WCAG 2.3.2 est un critère de niveau AAA et n’est donc pas légalement obligatoire au titre de la circulaire pour la plupart des entités concernées. Toutefois, son objet — la prévention de contenu susceptible de déclencher des crises — recoupe directement l’obligation générale de diligence et les principes de non-discrimination qui sous-tendent la réglementation. Les types d’entités suivants sont couverts par la circulaire et devraient considérer 2.3.2 comme une obligation de bonne pratique forte, même lorsqu’il n’est pas strictement requis : plateformes de commerce électronique, institutions publiques et agences gouvernementales, banques et institutions financières, hôpitaux et prestataires de soins de santé, entreprises de télécommunications comptant 200 000 abonnés ou plus, agences de voyage, entreprises de transport privé et écoles privées autorisées par le Ministry of National Education (MoNE).

Pour les institutions publiques et les prestataires de soins de santé en particulier, les enjeux éthiques de 2.3.2 sont particulièrement élevés. Un portail de santé gouvernemental ou une page d’information patient d’hôpital qui déclenche une crise chez un visiteur photosensible représenterait à la fois un échec de sécurité et une crise de réputation. Bien que la circulaire n’impose pas explicitement la conformité au niveau AAA, les organisations qui cherchent à démontrer une accessibilité de premier plan — que ce soit pour l’éligibilité aux marchés publics, la confiance du public ou des partenariats commerciaux internationaux — devraient mettre en œuvre 2.3.2 en plus de leurs obligations obligatoires de niveaux A et AA.
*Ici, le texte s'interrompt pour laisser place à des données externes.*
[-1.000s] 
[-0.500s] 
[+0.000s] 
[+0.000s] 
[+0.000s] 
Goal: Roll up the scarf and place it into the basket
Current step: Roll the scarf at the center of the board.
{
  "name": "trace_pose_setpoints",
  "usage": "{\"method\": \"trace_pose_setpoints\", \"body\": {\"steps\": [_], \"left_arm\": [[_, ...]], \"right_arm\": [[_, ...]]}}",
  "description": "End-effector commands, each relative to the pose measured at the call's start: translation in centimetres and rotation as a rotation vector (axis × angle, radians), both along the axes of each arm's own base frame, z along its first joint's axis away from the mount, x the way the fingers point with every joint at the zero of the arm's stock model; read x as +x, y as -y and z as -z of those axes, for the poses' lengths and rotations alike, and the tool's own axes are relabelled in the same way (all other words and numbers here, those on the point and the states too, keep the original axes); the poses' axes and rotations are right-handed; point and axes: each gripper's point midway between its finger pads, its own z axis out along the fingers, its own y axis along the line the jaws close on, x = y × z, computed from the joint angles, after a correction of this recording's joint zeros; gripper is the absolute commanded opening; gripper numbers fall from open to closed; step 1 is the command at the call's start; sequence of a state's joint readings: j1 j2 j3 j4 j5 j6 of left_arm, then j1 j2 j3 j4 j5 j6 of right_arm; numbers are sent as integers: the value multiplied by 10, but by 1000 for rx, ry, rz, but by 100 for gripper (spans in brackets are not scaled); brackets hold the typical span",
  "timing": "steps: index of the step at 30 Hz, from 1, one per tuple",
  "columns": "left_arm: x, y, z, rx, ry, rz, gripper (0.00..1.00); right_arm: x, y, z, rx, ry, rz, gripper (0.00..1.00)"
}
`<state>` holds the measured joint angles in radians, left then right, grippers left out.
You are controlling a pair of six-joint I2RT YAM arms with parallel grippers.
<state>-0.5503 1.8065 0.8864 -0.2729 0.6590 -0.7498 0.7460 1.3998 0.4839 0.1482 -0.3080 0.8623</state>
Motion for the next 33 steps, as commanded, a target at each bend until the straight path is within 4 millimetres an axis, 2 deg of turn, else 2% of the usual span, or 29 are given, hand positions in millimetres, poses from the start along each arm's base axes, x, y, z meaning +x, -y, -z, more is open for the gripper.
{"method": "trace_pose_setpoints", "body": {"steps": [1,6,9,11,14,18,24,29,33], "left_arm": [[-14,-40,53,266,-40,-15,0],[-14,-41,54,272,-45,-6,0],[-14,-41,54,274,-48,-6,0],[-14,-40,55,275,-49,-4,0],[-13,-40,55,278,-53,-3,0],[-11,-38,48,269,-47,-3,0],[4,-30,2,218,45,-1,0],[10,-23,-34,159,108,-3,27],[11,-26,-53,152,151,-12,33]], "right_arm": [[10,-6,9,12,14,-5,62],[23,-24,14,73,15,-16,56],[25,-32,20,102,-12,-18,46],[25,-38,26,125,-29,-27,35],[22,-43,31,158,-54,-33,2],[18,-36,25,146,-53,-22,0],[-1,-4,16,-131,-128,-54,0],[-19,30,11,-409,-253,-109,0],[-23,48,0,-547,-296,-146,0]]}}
Les organisations qui fournissent des services au marché de l’Union européenne doivent également noter que l’European Accessibility Act (EAA), entré en application en juin 2025, renvoie à la norme EN 301 549, qui renvoie à son tour aux WCAG. Les entreprises turques exportant des produits ou services numériques vers les États membres de l’UE peuvent être confrontées à des exigences plus strictes par ce biais. La mise en œuvre proactive de 2.3.2 positionne favorablement les organisations turques pour la conformité tant nationale que transfrontalière.

D’un point de vue pratique de mise en œuvre, le SDK du widget de surcouche Accsible peut aider les organisations concernées en offrant aux utilisateurs la possibilité de mettre en pause ou d’arrêter toutes les animations sur une page, ce qui contribue à réduire le risque de photosensibilité pour les utilisateurs conscients de leur condition. Toutefois, ce contrôle déclenché par l’utilisateur est une mesure complémentaire, et non un substitut à la suppression ou au ralentissement du contenu clignotant à la source, comme l’exige 2.3.2.